うえお久光『紫色のクオリア』@猫町

あらすじ

 自分以外の人間が“ロボット”に見えるという紫色の瞳を持った中学生・毬井ゆかり。クラスでは天然系(?)少女としてマスコット的扱いを受けるゆかりだが、しかし彼女の周囲では、確かに奇妙な出来事が起こっている…ような?イラストは『JINKI』シリーズの綱島志朗が担当。「電撃文庫MAGAZINE増刊」で好評を博したコラボレーション小説が、書き下ろしを加え待望の文庫化!巻末には描き下ろし四コマのほか、設定資料も収録。(「BOOK」データベースより)

感想

 ライトノベルながらSFとしても高い評価を受けている本作であるが、小難しい理屈をうだうだ説明しているわけではなくエッセンスとしてSF要素を入れる程度に留められている。そのため非常に読みやすく、普段そういったジャンルを手に取らない人でも物語に入り込みやすいと思われる。
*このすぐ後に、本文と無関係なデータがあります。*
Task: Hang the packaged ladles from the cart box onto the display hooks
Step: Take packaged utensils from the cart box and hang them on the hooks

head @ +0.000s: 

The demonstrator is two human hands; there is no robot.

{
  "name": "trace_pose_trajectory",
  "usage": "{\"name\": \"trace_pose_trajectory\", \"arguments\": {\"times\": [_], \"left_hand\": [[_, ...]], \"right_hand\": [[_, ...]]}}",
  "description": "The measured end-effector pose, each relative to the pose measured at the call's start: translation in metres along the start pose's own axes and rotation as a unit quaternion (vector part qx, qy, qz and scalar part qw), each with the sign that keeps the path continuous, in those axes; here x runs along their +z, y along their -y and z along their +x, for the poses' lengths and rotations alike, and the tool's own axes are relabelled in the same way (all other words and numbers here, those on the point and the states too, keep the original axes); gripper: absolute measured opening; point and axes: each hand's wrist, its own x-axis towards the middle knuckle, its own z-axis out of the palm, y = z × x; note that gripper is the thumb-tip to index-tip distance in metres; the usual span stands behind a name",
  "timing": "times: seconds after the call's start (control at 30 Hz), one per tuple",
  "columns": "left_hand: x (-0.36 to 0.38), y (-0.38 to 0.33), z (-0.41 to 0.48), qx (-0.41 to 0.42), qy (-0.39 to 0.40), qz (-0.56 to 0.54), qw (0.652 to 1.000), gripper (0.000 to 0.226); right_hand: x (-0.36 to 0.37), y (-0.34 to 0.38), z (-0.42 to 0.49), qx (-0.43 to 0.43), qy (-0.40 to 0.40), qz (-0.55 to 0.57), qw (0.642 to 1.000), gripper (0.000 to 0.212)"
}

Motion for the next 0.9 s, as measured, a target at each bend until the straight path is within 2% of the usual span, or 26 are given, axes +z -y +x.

 そしてなんといってもこの小説の魅力はそのスピード感で、最初の設定を用いて疑似科学的アプローチを繰り返している内にいつの間にかとんでもない地平に連れていかれるという点にある。具体的なストーリー展開については余計な知識がない方が楽しめると思うので割愛するが、後半百ページほどの展開はグレッグ・イーガン的とも言われるほどの壮大で、大胆な切り口から描かれた内容になっている。

 またこの作品で提示された結論は、決して派手ではないけれど、昨今の同じようなテーマを扱った作品では取り扱われていないような角度からの解決が行われていて、それも一見の価値があるように思う。